**Your goal**. Nothing in the data may be altered as it is transcribed.

BEGIN Data shown

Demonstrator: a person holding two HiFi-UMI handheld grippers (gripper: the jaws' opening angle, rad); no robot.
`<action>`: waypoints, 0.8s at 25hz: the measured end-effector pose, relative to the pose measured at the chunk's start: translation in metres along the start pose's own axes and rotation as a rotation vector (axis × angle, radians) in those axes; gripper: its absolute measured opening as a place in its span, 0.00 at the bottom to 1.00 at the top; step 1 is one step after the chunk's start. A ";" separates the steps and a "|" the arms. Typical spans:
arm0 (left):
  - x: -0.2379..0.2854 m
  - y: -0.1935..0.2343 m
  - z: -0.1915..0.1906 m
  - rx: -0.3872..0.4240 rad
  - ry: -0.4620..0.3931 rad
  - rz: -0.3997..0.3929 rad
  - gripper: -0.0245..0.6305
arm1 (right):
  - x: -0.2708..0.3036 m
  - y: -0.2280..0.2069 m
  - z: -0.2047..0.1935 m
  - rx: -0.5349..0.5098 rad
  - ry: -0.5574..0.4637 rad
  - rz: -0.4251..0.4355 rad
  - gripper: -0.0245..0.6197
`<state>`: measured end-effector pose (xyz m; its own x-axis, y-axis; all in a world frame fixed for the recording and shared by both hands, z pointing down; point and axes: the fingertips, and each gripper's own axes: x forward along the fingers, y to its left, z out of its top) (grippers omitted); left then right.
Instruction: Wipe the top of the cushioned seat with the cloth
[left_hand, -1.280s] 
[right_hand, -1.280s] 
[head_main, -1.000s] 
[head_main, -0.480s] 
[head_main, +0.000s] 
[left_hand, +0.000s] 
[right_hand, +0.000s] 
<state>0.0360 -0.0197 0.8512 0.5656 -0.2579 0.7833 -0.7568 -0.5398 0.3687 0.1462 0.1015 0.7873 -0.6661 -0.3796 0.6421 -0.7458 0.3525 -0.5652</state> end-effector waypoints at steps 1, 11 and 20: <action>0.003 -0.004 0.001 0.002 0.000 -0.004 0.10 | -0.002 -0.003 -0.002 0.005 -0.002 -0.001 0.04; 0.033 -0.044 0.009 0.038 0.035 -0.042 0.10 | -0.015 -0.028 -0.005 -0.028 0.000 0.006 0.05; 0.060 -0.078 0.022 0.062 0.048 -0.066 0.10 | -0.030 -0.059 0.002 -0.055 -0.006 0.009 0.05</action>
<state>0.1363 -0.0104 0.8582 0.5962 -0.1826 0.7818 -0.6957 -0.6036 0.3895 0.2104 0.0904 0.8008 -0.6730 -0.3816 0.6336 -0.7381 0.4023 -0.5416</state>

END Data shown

**Response to this exercise**.
Demonstrator: a person holding two HiFi-UMI handheld grippers (gripper: the jaws' opening angle, rad); no robot.
`<action>`: waypoints, 0.8s at 25hz: the measured end-effector pose, relative to the pose measured at the chunk's start: translation in metres along the start pose's own axes and rotation as a rotation vector (axis × angle, radians) in those axes; gripper: its absolute measured opening as a place in its span, 0.00 at the bottom to 1.00 at the top; step 1 is one step after the chunk's start. A ";" separates the steps and a "|" the arms. Typical spans:
arm0 (left):
  - x: -0.2379..0.2854 m
  - y: -0.1935..0.2343 m
  - z: -0.1915..0.1906 m
  - rx: -0.3872..0.4240 rad
  - ry: -0.4620..0.3931 rad
  - rz: -0.3997..0.3929 rad
  - gripper: -0.0245..0.6305
arm1 (right):
  - x: -0.2708..0.3036 m
  - y: -0.2280..0.2069 m
  - z: -0.2047..0.1935 m
  - rx: -0.5349..0.5098 rad
  - ry: -0.5574..0.4637 rad
  - rz: -0.4251..0.4355 rad
  - gripper: -0.0245..0.6197
`<state>`: measured end-effector pose (xyz m; its own x-axis, y-axis; all in a world frame fixed for the recording and shared by both hands, z pointing down; point and axes: the fingertips, and each gripper's own axes: x forward along the fingers, y to its left, z out of its top) (grippers omitted); left then right.
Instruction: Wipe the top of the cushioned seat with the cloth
[left_hand, -1.280s] 
[right_hand, -1.280s] 
[head_main, -1.000s] 
[head_main, -0.480s] 
[head_main, +0.000s] 
[left_hand, +0.000s] 
[right_hand, +0.000s] 
<state>0.0360 -0.0197 0.8512 0.5656 -0.2579 0.7833 -0.7568 -0.5398 0.3687 0.1462 0.1015 0.7873 -0.6661 -0.3796 0.6421 -0.7458 0.3525 -0.5652</state> end-effector waypoints at steps 1, 11 and 20: <action>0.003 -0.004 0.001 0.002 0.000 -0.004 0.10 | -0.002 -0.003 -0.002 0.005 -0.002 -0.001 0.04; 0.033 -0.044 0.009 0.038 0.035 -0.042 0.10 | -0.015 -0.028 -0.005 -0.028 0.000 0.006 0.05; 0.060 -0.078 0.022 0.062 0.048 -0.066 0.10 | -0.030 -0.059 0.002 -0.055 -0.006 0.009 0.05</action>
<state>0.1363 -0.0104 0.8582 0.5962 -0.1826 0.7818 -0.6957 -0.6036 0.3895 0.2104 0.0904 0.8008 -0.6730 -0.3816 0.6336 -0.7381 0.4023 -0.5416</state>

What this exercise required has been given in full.